---------- The records
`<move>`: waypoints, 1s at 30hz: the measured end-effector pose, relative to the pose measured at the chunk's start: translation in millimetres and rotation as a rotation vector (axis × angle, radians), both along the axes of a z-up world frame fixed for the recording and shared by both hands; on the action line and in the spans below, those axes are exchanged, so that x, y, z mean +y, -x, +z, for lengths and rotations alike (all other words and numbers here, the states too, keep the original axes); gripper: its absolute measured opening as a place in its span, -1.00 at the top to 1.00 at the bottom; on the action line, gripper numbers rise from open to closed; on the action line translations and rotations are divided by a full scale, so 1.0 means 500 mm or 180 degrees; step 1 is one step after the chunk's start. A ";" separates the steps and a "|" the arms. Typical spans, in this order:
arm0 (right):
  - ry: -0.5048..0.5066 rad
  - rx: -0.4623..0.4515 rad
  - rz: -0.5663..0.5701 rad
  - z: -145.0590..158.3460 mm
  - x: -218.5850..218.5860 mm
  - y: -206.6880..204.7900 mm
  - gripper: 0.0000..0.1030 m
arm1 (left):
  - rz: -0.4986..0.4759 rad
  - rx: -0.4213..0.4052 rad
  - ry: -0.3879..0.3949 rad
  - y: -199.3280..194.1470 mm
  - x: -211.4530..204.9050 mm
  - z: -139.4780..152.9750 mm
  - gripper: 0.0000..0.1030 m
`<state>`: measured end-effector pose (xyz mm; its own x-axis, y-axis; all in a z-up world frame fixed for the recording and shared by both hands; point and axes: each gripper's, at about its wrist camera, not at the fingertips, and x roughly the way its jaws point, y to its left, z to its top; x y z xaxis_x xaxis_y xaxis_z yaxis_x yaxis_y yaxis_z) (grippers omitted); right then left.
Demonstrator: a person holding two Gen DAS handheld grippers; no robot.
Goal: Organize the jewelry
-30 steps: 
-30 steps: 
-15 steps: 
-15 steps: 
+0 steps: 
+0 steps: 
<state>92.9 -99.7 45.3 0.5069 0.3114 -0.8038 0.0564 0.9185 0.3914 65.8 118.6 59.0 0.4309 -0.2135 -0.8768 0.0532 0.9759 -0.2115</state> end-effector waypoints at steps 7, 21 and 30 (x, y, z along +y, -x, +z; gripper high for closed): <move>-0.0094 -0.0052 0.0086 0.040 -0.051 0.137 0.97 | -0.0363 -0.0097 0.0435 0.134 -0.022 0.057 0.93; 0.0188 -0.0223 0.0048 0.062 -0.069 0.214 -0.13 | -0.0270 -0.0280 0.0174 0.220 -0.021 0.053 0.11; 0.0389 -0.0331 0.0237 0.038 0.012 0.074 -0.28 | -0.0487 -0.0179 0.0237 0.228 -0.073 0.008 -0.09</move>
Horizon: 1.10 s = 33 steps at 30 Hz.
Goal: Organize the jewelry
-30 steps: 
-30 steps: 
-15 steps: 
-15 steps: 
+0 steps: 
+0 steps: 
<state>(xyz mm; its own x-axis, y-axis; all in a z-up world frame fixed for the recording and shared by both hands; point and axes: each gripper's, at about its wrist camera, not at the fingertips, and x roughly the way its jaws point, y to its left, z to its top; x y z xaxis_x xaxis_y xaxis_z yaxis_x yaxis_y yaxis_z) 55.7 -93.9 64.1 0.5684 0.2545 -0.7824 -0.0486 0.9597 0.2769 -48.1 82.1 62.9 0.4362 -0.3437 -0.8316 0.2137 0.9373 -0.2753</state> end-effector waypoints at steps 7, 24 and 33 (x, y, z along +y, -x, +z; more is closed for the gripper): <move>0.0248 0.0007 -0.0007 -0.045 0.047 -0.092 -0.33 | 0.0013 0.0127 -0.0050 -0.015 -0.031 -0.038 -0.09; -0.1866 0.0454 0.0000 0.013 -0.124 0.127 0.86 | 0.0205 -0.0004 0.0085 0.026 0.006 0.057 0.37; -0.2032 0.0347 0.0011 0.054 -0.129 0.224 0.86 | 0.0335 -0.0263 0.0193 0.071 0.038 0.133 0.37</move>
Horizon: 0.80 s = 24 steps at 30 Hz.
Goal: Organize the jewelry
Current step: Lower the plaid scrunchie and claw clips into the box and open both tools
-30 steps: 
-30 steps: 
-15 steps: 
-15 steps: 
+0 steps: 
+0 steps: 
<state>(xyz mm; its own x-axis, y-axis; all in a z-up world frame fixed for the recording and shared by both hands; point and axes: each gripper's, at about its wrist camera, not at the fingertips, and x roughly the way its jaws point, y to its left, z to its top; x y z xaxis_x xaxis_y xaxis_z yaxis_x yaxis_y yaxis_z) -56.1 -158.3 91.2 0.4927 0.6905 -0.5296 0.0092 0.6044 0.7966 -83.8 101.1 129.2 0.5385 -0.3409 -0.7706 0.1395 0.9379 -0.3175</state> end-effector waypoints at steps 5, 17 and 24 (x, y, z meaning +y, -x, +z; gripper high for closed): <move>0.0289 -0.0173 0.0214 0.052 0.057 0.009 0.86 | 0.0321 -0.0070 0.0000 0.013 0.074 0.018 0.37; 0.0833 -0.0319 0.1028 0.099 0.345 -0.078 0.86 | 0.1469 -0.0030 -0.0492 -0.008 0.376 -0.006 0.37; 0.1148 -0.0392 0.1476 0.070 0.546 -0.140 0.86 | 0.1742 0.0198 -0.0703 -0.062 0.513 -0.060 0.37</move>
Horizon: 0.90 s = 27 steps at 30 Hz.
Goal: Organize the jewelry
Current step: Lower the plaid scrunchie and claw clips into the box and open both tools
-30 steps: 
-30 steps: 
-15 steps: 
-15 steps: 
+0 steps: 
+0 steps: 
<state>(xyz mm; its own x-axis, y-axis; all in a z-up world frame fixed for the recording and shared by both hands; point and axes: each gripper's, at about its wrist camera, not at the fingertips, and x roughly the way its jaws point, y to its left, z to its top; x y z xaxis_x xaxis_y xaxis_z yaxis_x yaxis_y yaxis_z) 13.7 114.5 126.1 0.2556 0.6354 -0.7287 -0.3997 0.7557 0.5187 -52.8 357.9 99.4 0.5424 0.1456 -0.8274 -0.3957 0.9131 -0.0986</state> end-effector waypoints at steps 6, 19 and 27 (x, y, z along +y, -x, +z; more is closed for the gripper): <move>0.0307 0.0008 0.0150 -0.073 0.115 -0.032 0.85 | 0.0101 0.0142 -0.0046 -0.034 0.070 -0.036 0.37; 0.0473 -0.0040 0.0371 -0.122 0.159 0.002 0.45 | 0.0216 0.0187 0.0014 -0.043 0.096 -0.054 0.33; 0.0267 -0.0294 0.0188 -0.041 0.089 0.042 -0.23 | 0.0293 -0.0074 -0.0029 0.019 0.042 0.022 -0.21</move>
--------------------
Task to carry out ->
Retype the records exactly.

Solution for this problem ->
`<move>`: waypoints, 1s at 30hz: the measured end-effector pose, relative to the pose measured at the chunk's start: translation in millimetres and rotation as a rotation vector (axis × angle, radians), both along the axes of a z-up world frame fixed for the recording and shared by both hands; on the action line and in the spans below, those axes are exchanged, so that x, y, z mean +y, -x, +z, for lengths and rotations alike (all other words and numbers here, the states too, keep the original axes); gripper: its absolute measured opening as a place in its span, -1.00 at the top to 1.00 at the bottom; on the action line, gripper numbers rise from open to closed; on the action line translations and rotations are divided by a full scale, so 1.0 means 500 mm or 180 degrees; step 1 is one step after the chunk's start. A ";" separates the steps and a "|" the arms. Typical spans, in this order:
arm0 (right):
  - ry: -0.5048..0.5066 rad
  - rx: -0.4623..0.4515 rad
  - rz: -0.5663..0.5701 rad
  - z: -145.0590..158.3460 mm
  - x: -218.5850..218.5860 mm
  - y: -206.6880..204.7900 mm
  - gripper: 0.0000..0.1030 m
arm1 (left):
  - rz: -0.4986..0.4759 rad
  - rx: -0.4213..0.4052 rad
  - ry: -0.3879..0.3949 rad
  - y: -199.3280..194.1470 mm
  - x: -211.4530..204.9050 mm
  - z: -139.4780..152.9750 mm
  - gripper: 0.0000..0.1030 m
`<state>`: measured end-effector pose (xyz mm; its own x-axis, y-axis; all in a z-up world frame fixed for the recording and shared by both hands; point and axes: each gripper's, at about its wrist camera, not at the fingertips, and x roughly the way its jaws point, y to its left, z to its top; x y z xaxis_x xaxis_y xaxis_z yaxis_x yaxis_y yaxis_z) (grippers omitted); right then left.
Demonstrator: a person holding two Gen DAS handheld grippers; no robot.
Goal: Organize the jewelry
-30 steps: 
-30 steps: 
-15 steps: 
-15 steps: 
+0 steps: 
+0 steps: 
<state>92.9 -99.7 45.3 0.5069 0.3114 -0.8038 0.0564 0.9185 0.3914 65.8 118.6 59.0 0.4309 -0.2135 -0.8768 0.0532 0.9759 -0.2115</state> end-effector waypoints at steps 7, 21 and 30 (x, y, z along +y, -x, +z; gripper high for closed): <move>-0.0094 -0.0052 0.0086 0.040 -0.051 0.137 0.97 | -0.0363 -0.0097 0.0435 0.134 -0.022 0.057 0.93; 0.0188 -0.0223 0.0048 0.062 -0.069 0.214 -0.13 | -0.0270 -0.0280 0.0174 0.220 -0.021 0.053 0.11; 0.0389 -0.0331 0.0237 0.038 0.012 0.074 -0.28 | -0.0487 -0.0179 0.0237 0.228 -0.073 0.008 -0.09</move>
Horizon: 1.10 s = 33 steps at 30 Hz.
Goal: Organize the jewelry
-30 steps: 
-30 steps: 
-15 steps: 
-15 steps: 
+0 steps: 
+0 steps: 
<state>(xyz mm; its own x-axis, y-axis; all in a z-up world frame fixed for the recording and shared by both hands; point and axes: each gripper's, at about its wrist camera, not at the fingertips, and x roughly the way its jaws point, y to its left, z to its top; x y z xaxis_x xaxis_y xaxis_z yaxis_x yaxis_y yaxis_z) 55.7 -93.9 64.1 0.5684 0.2545 -0.7824 -0.0486 0.9597 0.2769 -48.1 82.1 62.9 0.4362 -0.3437 -0.8316 0.2137 0.9373 -0.2753</state> end-effector waypoints at steps 7, 24 and 33 (x, y, z along +y, -x, +z; more is closed for the gripper): <move>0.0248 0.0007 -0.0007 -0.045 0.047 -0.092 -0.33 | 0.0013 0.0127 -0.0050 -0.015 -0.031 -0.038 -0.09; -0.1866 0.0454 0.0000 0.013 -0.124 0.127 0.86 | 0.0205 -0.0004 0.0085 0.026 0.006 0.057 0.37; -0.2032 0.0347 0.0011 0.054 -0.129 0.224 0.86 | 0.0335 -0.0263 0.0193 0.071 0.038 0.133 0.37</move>
Horizon: 0.80 s = 24 steps at 30 Hz.
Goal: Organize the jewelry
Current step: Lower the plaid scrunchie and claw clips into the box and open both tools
-30 steps: 
-30 steps: 
-15 steps: 
-15 steps: 
+0 steps: 
+0 steps: 
<state>(xyz mm; its own x-axis, y-axis; all in a z-up world frame fixed for the recording and shared by both hands; point and axes: each gripper's, at about its wrist camera, not at the fingertips, and x roughly the way its jaws point, y to its left, z to its top; x y z xaxis_x xaxis_y xaxis_z yaxis_x yaxis_y yaxis_z) -56.1 -158.3 91.2 0.4927 0.6905 -0.5296 0.0092 0.6044 0.7966 -83.8 101.1 129.2 0.5385 -0.3409 -0.7706 0.1395 0.9379 -0.3175</state> end-effector waypoints at steps 5, 17 and 24 (x, y, z meaning +y, -x, +z; gripper high for closed): <move>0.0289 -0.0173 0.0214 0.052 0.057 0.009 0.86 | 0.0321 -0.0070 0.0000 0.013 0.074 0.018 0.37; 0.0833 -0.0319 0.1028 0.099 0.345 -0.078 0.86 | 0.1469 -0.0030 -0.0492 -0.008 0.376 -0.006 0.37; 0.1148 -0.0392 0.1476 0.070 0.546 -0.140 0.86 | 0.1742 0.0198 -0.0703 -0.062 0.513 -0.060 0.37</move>
Horizon: 0.90 s = 27 steps at 30 Hz.
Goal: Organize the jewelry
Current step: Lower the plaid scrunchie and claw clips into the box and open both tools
-30 steps: 
-30 steps: 
-15 steps: 
-15 steps: 
+0 steps: 
+0 steps: 
<state>(xyz mm; its own x-axis, y-axis; all in a z-up world frame fixed for the recording and shared by both hands; point and axes: each gripper's, at about its wrist camera, not at the fingertips, and x roughly the way its jaws point, y to its left, z to its top; x y z xaxis_x xaxis_y xaxis_z yaxis_x yaxis_y yaxis_z) 13.7 114.5 126.1 0.2556 0.6354 -0.7287 -0.3997 0.7557 0.5187 -52.8 357.9 99.4 0.5424 0.1456 -0.8274 -0.3957 0.9131 -0.0986</state> end-effector waypoints at steps 6, 19 and 27 (x, y, z along +y, -x, +z; more is closed for the gripper): <move>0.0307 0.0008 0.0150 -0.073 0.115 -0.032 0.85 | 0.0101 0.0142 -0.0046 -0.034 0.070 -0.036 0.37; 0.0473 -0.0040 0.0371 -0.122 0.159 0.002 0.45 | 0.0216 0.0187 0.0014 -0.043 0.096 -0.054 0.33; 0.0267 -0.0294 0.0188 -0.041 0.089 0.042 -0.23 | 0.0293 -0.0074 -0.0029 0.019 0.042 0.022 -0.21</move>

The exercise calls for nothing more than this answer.